3.8.6. Интерпретация результатов оценки уровня содержания специфических IgG (табл. 3.7) проводится с учетом методики, в соответствии с инструкциями производителей наборов реагентов/тест-систем и оборудования (список исследуемых аллергенов представлен в приложениях 4, 5).

Таблица 3.7

Интерпретация результатов содержания специфических IgG

3.9. Тест трансформации лимфоцитов.

3.9.1. Принцип метода: выявление аллергической клеточно-опосредованной сенсибилизации (аллергия IV типа) на определенный компонент.

3.9.2. Биоматериал: цельная кровь с литий-гепарином. Отбор, транспортировка и хранение биологического материала (см. п. 2.8).

3.9.3. Оборудование, материалы и реагенты, необходимые при работе.

1) оборудование <46>:

--------------------------------

<46> Примечание: допускается использование оборудования с аналогичными или лучшими техническими характеристиками.

- бинокулярный световой микроскоп с увеличением 40x/0,65; 100x/1 (например, Микмед-5);

- термостат, поддерживающий температуру (37 +/- 1) °C;

- холодильник бытовой;

- стакан мерный вместимостью 25 мл, исполнения 2, 1 или 2 класса точности, ГОСТ 1770-74;

- пробирки стерильные вместимостью 5 мл, исполнения 2, 1 или 2 класса точности, ГОСТ 1770-74.

2) расходные материалы <47>:

--------------------------------

<47> Примечание: допускается использование расходных материалов с аналогичными или лучшими характеристиками.

- предметные и покровные стекла;

- бумага фильтровальная, ГОСТ 12026-76;

- дезинфицирующие средства;

- контейнер для сбора твердых отходов;

- контейнер для слива отработанных жидкостей.

3) Реагенты <48>:

--------------------------------

<48> Примечание: допускается использование других реагентов с аналогичными характеристиками. Состав набора может меняться в зависимости от производителя.

- набор красок для окрашивания по Романовскому-Гимзе <49>;

--------------------------------

<49> Приказ Минздрава России от 29.04.2025 N 258н.

- масло иммерсионное;

3.9.4. Методика:

- отстоять кровь до получения четкого разделения эритроцитов и плазмы;

- полученную плазму поместить в стерильные флаконы со средой 199 и антибиотиками;

- в контрольные образцы добавить изотонический раствор, а в опытные - исследуемый антиген или митоген;

- инкубировать при температуре плюс 37 °C в течение 24 - 72 часов (для митогенов);

- для оценки пролиферации клеток в ответ на антиген время культивирования может быть увеличено до 6 - 7 суток;

- надосадочную жидкость ресуспендировать в среде 199, центрифугировать 15 - 20 минут 1500 об/мин, удалить надосадочную жидкость, добавить уксусную кислоту, повторно центрифугировать;

- осадок перенести на предметное стекло и окрасить по Романовскому-Гимзе;

- микроскопировать в иммерсионной системе, провести учет результатов.

Примечание: подсчитывают число малых лимфоцитов (диаметр клеток 7 - 7,5 мкм), бластоподобных переходных форм (8 - 14 мкм) и бластов (более 14 мкм); для корректной оценки процента бластной трансформации необходим подсчет 200 - 300 клеток. Провести учет спонтанной и стимулированной бластной трансформации.

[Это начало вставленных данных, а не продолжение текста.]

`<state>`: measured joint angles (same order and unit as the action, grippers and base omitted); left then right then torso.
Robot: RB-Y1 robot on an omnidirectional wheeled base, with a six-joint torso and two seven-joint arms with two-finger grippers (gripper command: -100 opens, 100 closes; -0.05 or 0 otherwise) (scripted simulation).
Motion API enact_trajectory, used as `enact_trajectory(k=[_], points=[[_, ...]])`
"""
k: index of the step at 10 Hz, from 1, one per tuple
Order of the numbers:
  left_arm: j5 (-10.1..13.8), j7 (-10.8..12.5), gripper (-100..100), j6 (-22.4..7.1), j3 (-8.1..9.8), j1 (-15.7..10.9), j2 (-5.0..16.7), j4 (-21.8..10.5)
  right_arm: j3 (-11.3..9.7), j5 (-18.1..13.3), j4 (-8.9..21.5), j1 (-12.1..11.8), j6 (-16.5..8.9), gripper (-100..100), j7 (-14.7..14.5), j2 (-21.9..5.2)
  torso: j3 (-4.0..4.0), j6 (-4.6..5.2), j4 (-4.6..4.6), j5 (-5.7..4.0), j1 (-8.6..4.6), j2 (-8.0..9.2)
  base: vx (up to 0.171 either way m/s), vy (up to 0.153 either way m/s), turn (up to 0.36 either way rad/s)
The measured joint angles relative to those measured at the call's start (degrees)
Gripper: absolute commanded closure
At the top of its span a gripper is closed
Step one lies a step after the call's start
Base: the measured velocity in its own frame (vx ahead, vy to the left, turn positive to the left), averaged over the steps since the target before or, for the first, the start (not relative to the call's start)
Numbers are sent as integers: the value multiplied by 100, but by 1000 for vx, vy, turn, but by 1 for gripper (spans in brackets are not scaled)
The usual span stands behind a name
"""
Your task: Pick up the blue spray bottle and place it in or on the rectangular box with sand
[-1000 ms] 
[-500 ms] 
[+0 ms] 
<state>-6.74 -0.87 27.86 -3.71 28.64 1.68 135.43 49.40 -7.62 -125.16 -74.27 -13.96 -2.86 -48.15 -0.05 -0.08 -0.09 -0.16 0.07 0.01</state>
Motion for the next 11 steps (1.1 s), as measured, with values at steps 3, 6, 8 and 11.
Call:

3.9.5. Интерпретация: показатели в пределах нормы - уровень спонтанной реакции бластной трансформации лимфоцитов до 10%, стимулированной митогеном - 40 - 70%.

3.10. Определение HLA не является в полной мере методом выявления сенсибилизации, но в отсутствии других лабораторных тестов, также может стать доказательством лекарственной сенсибилизации.